Sycamore Creek near Sunflower Crossing

Instead of a steak, I got a Brisket Burger and fries. OMG – it was awesome! After that, we waddled across the street to the Danzeisen Dairy Store for an excellent (although rather small) milkshake, where we also charged our electronics in a little sitting area.

We knew it would be harder to hitch out of busy Payson to Sunflower, so while at Fargo, I had asked the waitress if she knew anyone that would give us a paid shuttle back to Sunflower. She returned a few minutes later with a slip of paper with a number. She knew an “unlicensed taxi” that would give us a ride, so I called and got the owner immediately. He would take us in two hours.

After rolling out of Fargo, we stood on the sidewalk, slowly swaying back and forth in a food trance as we looked up and down the busy road. Then, across the street, I spotted the word Icecream, and we immediately headed across the street for dessert. I’m sure we could pack in a little more.

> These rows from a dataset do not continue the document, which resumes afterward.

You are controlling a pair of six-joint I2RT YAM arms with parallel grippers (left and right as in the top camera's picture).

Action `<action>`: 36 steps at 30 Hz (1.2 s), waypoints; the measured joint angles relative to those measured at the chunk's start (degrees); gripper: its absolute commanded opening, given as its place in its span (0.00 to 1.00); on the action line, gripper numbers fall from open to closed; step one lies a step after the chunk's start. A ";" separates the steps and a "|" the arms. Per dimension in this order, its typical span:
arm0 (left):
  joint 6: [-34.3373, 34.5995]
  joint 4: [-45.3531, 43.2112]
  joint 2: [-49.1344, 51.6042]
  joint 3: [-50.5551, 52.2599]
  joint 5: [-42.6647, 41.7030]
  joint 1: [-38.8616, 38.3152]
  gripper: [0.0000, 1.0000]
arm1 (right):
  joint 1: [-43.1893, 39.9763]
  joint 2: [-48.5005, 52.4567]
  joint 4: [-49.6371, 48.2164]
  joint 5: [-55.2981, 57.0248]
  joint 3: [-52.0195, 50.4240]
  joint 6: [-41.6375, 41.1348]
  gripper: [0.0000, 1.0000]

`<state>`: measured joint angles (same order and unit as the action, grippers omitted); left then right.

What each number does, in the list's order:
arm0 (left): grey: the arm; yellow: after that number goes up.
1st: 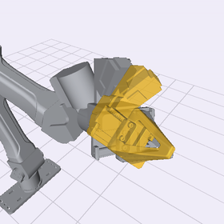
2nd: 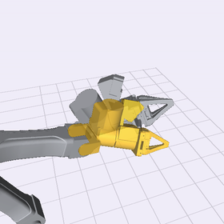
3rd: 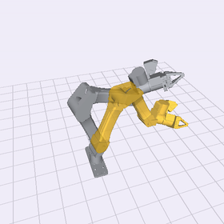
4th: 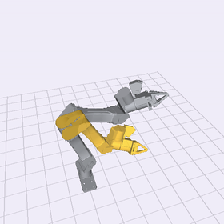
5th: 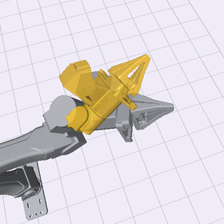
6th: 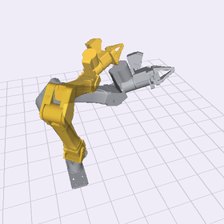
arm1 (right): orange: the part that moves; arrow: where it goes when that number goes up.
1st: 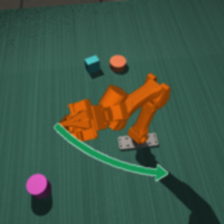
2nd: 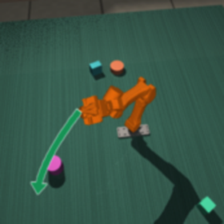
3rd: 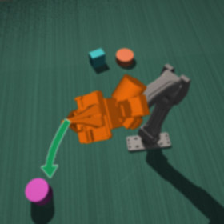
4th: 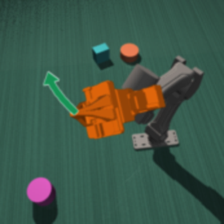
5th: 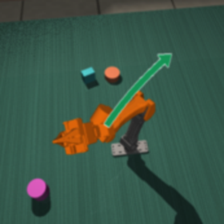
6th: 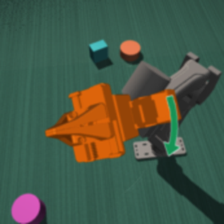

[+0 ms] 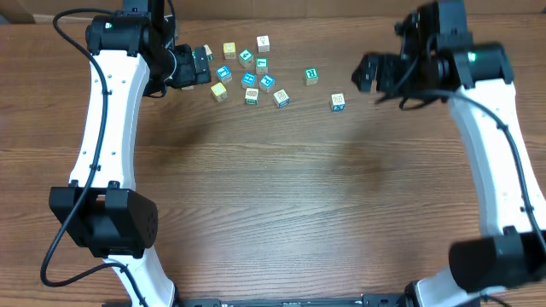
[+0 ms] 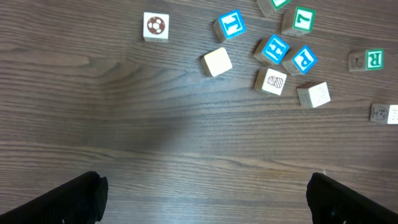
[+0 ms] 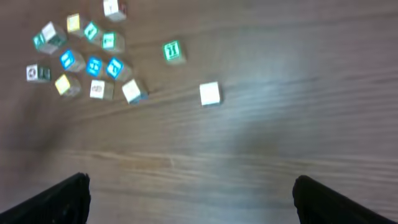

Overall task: Form a horizontal line
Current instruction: 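Raise the right arm and move its gripper over the right-side blocks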

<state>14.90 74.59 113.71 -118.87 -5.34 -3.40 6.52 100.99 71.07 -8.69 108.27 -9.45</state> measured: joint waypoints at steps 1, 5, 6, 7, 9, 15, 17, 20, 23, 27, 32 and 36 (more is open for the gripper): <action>0.02 0.00 0.00 0.00 0.09 0.00 1.00 | 0.00 1.53 0.85 0.46 3.08 0.00 1.00; 0.00 -0.07 0.00 0.00 0.48 0.00 1.00 | 0.22 5.31 -1.14 1.90 8.41 0.20 1.00; 0.02 0.00 0.00 0.00 0.50 0.00 1.00 | 0.31 5.75 -2.49 2.14 8.41 0.20 1.00; 0.02 -0.02 0.00 0.00 0.52 0.00 1.00 | 0.33 6.38 -3.91 2.25 8.41 0.24 1.00; 0.02 -0.02 0.00 0.00 0.57 0.00 1.00 | 0.33 7.65 -7.21 2.67 8.41 0.24 1.00; 0.00 -0.04 0.00 0.00 0.76 0.00 1.00 | 0.44 8.81 -18.82 1.38 8.44 0.31 0.95; 0.02 -0.02 0.00 0.00 0.76 0.00 1.00 | 1.05 9.14 -19.87 1.60 8.50 0.31 0.96; 0.02 -0.02 0.00 0.00 0.85 0.00 1.00 | 2.64 11.32 -21.07 2.36 8.76 0.28 0.96; 0.00 -0.04 0.00 0.00 0.90 0.00 1.00 | 5.22 17.03 -22.51 3.58 8.81 0.44 0.96; 0.00 0.00 0.00 0.00 0.92 0.00 1.00 | 7.58 24.44 -27.12 4.66 8.81 0.50 0.99; 0.00 -0.07 0.00 0.00 0.92 0.00 1.00 | 9.35 31.01 -30.71 7.54 8.81 0.50 1.00; 0.02 -0.04 0.00 0.00 0.92 0.00 1.00 | 9.75 34.82 -31.17 8.74 8.81 0.50 1.00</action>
<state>14.92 74.54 113.71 -118.87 -4.43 -3.40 16.27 135.81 39.90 0.05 117.08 -8.95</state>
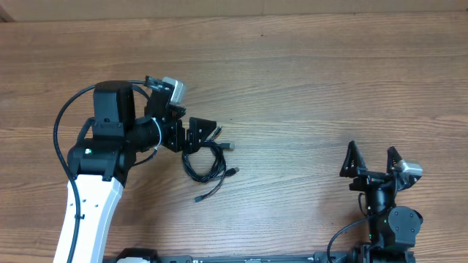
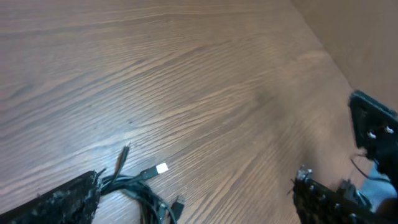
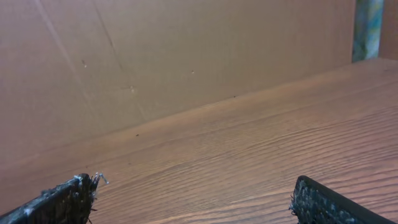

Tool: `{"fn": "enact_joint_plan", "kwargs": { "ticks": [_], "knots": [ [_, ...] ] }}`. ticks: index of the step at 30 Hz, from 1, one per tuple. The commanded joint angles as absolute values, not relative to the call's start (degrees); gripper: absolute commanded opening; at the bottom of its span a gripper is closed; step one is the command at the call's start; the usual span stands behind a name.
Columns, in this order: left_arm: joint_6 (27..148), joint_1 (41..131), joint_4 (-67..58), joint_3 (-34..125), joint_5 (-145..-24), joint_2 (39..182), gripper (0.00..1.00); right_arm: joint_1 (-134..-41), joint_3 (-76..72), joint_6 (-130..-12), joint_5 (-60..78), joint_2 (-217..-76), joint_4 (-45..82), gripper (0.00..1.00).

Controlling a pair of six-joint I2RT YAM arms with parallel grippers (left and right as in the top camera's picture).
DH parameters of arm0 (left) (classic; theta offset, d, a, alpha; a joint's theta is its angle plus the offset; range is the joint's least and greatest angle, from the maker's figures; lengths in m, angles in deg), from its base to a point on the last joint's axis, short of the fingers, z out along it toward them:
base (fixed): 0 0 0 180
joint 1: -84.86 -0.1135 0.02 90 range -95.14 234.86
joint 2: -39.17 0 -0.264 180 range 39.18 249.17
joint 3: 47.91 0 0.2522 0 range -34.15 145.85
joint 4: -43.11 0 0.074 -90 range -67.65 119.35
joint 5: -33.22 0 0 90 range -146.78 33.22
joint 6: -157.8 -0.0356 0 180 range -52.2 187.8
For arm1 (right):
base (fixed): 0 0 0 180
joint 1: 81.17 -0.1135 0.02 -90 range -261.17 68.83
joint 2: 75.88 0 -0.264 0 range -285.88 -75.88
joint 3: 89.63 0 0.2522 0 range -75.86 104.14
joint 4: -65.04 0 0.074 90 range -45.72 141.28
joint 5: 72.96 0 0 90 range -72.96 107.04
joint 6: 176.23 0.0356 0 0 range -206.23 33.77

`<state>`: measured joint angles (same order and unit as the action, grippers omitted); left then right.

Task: Untangle cables
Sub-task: 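Move the left gripper over the black cable bundle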

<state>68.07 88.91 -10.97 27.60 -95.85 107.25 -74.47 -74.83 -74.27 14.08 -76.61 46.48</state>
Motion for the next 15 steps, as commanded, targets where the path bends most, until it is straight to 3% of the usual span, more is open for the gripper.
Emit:
{"fn": "enact_joint_plan", "kwargs": {
  "ticks": [1,15],
  "knots": [
    [76.0,89.0,-11.1,29.0,-88.5,107.9,0.96,-74.7,-75.4,-74.3,14.5,-76.1,46.6,1.0],
    [82.9,89.0,-15.1,30.0,-75.6,107.9,0.9,-74.7,-75.4,-74.3,14.5,-76.1,46.6,1.0]
  ]
}}
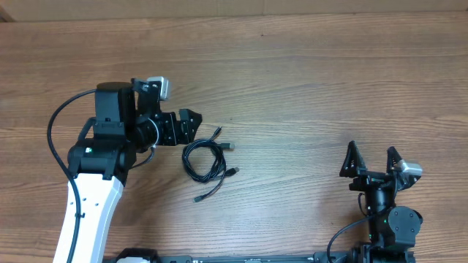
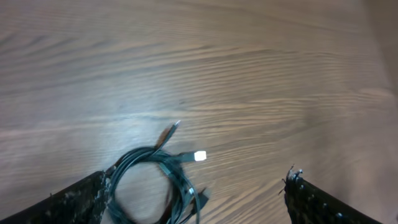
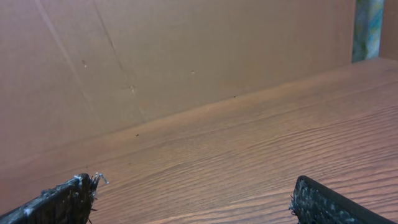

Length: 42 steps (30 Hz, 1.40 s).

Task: Untangle cables
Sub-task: 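Move the left gripper over the black cable bundle, then lower the left gripper and close it on the cable bundle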

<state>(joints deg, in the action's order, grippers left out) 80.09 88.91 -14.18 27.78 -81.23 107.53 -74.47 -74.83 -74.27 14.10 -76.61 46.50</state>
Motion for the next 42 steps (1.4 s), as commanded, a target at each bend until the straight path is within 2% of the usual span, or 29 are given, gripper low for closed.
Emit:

The ice cream store was an ice cream version of Starbucks. It had to have been designed by the Starbucks interior designer. There was even a little table and chairs to charge our electronics while we inhaled our milkshakes.

Right on time, the unlicensed taxi pulled up, and we climbed into the SUV to head back down the highway. Once arriving, we hiked back about a mile towards the trail junction. Once the hills flattened out, we climbed back up through the trees to an open space and set up our tarp tents after moving all the cow paddies.

Cricket was incredibly excited about sleeping in the following day, and we lay in our shelters chattering back and forth. It was nice to relax and relatively warm compared to most other nights.

I leaned back and sighed. Before drifting off to sleep, my last thought was that getting some new shoes would be nice. I know, I’m deep.